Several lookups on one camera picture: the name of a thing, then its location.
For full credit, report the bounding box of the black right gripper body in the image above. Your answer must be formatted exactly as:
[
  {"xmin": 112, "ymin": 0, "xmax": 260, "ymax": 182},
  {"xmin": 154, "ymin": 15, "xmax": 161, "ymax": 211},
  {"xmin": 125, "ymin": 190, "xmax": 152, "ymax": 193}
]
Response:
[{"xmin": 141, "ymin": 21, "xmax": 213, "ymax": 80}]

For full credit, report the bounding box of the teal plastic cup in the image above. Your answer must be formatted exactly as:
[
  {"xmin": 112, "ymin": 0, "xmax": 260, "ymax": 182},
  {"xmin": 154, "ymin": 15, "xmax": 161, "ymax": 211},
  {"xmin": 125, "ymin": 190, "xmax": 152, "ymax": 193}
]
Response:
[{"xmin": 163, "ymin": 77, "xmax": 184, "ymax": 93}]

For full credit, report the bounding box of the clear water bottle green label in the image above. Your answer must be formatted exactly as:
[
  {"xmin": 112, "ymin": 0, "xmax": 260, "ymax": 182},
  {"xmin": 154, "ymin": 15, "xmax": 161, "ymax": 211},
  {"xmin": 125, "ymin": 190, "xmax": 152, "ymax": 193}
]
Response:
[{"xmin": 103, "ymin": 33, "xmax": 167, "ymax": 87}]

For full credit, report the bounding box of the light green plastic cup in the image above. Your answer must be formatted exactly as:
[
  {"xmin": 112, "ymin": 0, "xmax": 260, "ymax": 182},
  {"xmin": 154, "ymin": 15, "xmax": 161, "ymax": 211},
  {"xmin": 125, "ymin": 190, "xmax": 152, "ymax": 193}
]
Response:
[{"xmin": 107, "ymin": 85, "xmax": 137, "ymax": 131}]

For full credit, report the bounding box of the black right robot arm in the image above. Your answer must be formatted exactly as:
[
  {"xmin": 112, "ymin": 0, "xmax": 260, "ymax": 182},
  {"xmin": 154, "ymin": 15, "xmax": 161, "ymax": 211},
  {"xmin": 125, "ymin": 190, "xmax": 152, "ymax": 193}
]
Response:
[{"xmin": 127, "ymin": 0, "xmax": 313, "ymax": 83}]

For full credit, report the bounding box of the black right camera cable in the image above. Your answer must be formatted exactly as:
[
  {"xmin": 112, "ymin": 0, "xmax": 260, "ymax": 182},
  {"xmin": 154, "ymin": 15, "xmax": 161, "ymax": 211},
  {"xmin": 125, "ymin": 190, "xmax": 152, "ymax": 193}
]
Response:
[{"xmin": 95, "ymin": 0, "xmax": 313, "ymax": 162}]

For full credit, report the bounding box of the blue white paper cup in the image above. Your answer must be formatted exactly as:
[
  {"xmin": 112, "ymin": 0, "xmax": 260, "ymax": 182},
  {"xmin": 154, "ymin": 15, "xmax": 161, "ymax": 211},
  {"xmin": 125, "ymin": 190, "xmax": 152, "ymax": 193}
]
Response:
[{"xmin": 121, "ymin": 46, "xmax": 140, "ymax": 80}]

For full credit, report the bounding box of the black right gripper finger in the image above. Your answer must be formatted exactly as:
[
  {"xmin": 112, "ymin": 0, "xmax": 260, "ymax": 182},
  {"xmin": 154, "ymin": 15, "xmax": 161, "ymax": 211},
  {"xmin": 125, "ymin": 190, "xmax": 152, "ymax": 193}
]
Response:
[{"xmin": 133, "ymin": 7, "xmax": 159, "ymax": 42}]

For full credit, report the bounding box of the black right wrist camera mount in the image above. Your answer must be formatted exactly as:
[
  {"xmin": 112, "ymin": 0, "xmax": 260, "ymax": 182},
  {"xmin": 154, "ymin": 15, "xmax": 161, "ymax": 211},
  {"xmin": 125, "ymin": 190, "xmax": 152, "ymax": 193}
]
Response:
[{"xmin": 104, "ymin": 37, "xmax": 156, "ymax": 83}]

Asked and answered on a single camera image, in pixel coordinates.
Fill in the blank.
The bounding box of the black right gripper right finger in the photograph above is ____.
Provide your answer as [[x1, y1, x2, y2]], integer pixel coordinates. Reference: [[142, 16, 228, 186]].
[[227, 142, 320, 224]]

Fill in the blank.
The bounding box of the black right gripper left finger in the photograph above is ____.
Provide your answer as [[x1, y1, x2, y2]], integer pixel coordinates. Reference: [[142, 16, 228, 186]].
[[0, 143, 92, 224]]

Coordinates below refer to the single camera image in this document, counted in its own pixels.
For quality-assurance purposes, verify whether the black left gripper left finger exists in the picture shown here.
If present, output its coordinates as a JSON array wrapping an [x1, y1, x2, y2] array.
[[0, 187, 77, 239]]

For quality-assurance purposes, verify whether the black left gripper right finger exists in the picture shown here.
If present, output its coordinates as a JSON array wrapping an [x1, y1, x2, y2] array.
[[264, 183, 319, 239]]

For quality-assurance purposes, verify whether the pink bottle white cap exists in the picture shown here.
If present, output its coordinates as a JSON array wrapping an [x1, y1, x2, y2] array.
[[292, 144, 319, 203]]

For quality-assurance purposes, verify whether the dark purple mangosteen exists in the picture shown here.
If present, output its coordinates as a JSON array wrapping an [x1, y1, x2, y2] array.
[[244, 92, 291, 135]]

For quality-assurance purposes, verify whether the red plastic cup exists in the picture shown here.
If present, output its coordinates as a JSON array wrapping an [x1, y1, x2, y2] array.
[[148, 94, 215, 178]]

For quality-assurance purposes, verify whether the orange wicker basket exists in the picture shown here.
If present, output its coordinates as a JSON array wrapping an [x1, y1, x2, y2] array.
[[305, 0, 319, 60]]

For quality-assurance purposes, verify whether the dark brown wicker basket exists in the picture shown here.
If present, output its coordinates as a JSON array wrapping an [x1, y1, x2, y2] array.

■ ■ ■ ■ ■ ■ ■

THE PROBLEM:
Repeat the records above exactly as they appear.

WRITTEN SOLUTION:
Several lookups on one camera picture: the name of a thing, then its location.
For full credit, report the bounding box of the black right gripper body in the image above. Your answer must be formatted exactly as:
[
  {"xmin": 112, "ymin": 0, "xmax": 260, "ymax": 182},
  {"xmin": 154, "ymin": 15, "xmax": 161, "ymax": 211},
  {"xmin": 125, "ymin": 190, "xmax": 152, "ymax": 193}
]
Response:
[{"xmin": 141, "ymin": 21, "xmax": 213, "ymax": 80}]

For full credit, report the bounding box of the teal plastic cup in the image above. Your answer must be formatted exactly as:
[
  {"xmin": 112, "ymin": 0, "xmax": 260, "ymax": 182},
  {"xmin": 154, "ymin": 15, "xmax": 161, "ymax": 211},
  {"xmin": 125, "ymin": 190, "xmax": 152, "ymax": 193}
]
Response:
[{"xmin": 163, "ymin": 77, "xmax": 184, "ymax": 93}]

For full credit, report the bounding box of the clear water bottle green label in the image above. Your answer must be formatted exactly as:
[
  {"xmin": 112, "ymin": 0, "xmax": 260, "ymax": 182},
  {"xmin": 154, "ymin": 15, "xmax": 161, "ymax": 211},
  {"xmin": 125, "ymin": 190, "xmax": 152, "ymax": 193}
]
Response:
[{"xmin": 103, "ymin": 33, "xmax": 167, "ymax": 87}]

For full credit, report the bounding box of the light green plastic cup in the image above. Your answer must be formatted exactly as:
[
  {"xmin": 112, "ymin": 0, "xmax": 260, "ymax": 182},
  {"xmin": 154, "ymin": 15, "xmax": 161, "ymax": 211},
  {"xmin": 125, "ymin": 190, "xmax": 152, "ymax": 193}
]
Response:
[{"xmin": 107, "ymin": 85, "xmax": 137, "ymax": 131}]

For full credit, report the bounding box of the black right robot arm in the image above. Your answer must be formatted exactly as:
[
  {"xmin": 112, "ymin": 0, "xmax": 260, "ymax": 182},
  {"xmin": 154, "ymin": 15, "xmax": 161, "ymax": 211},
  {"xmin": 125, "ymin": 190, "xmax": 152, "ymax": 193}
]
Response:
[{"xmin": 127, "ymin": 0, "xmax": 313, "ymax": 83}]

For full credit, report the bounding box of the black right camera cable in the image above. Your answer must be formatted exactly as:
[
  {"xmin": 112, "ymin": 0, "xmax": 260, "ymax": 182},
  {"xmin": 154, "ymin": 15, "xmax": 161, "ymax": 211},
  {"xmin": 125, "ymin": 190, "xmax": 152, "ymax": 193}
]
Response:
[{"xmin": 95, "ymin": 0, "xmax": 313, "ymax": 162}]

For full credit, report the bounding box of the blue white paper cup in the image above. Your answer must be formatted exactly as:
[
  {"xmin": 112, "ymin": 0, "xmax": 260, "ymax": 182},
  {"xmin": 154, "ymin": 15, "xmax": 161, "ymax": 211},
  {"xmin": 125, "ymin": 190, "xmax": 152, "ymax": 193}
]
Response:
[{"xmin": 121, "ymin": 46, "xmax": 140, "ymax": 80}]

For full credit, report the bounding box of the black right gripper finger in the image above. Your answer must be formatted exactly as:
[
  {"xmin": 112, "ymin": 0, "xmax": 260, "ymax": 182},
  {"xmin": 154, "ymin": 15, "xmax": 161, "ymax": 211},
  {"xmin": 125, "ymin": 190, "xmax": 152, "ymax": 193}
]
Response:
[{"xmin": 133, "ymin": 7, "xmax": 159, "ymax": 42}]

For full credit, report the bounding box of the black right wrist camera mount in the image above. Your answer must be formatted exactly as:
[
  {"xmin": 112, "ymin": 0, "xmax": 260, "ymax": 182},
  {"xmin": 154, "ymin": 15, "xmax": 161, "ymax": 211},
  {"xmin": 125, "ymin": 190, "xmax": 152, "ymax": 193}
]
Response:
[{"xmin": 104, "ymin": 37, "xmax": 156, "ymax": 83}]

Asked and answered on a single camera image, in pixel coordinates.
Fill in the blank.
The bounding box of the black right gripper right finger in the photograph above is ____.
Provide your answer as [[x1, y1, x2, y2]], integer pixel coordinates. Reference: [[142, 16, 228, 186]].
[[227, 142, 320, 224]]

Fill in the blank.
The bounding box of the black right gripper left finger in the photograph above is ____.
Provide your answer as [[x1, y1, x2, y2]], integer pixel coordinates. Reference: [[142, 16, 228, 186]].
[[0, 143, 92, 224]]

Coordinates below refer to the single camera image in this document, counted in its own pixels.
For quality-assurance purposes, verify whether the black left gripper left finger exists in the picture shown here.
If present, output its coordinates as a JSON array wrapping an [x1, y1, x2, y2] array.
[[0, 187, 77, 239]]

For quality-assurance purposes, verify whether the black left gripper right finger exists in the picture shown here.
If present, output its coordinates as a JSON array wrapping an [x1, y1, x2, y2] array.
[[264, 183, 319, 239]]

For quality-assurance purposes, verify whether the pink bottle white cap exists in the picture shown here.
If present, output its coordinates as a JSON array wrapping an [x1, y1, x2, y2] array.
[[292, 144, 319, 203]]

For quality-assurance purposes, verify whether the dark purple mangosteen exists in the picture shown here.
If present, output its coordinates as a JSON array wrapping an [x1, y1, x2, y2] array.
[[244, 92, 291, 135]]

For quality-assurance purposes, verify whether the red plastic cup exists in the picture shown here.
If present, output its coordinates as a JSON array wrapping an [x1, y1, x2, y2] array.
[[148, 94, 215, 178]]

For quality-assurance purposes, verify whether the orange wicker basket exists in the picture shown here.
If present, output its coordinates as a JSON array wrapping an [x1, y1, x2, y2] array.
[[305, 0, 319, 60]]

For quality-assurance purposes, verify whether the dark brown wicker basket exists in the picture shown here.
If present, output its coordinates as a JSON array wrapping an [x1, y1, x2, y2] array.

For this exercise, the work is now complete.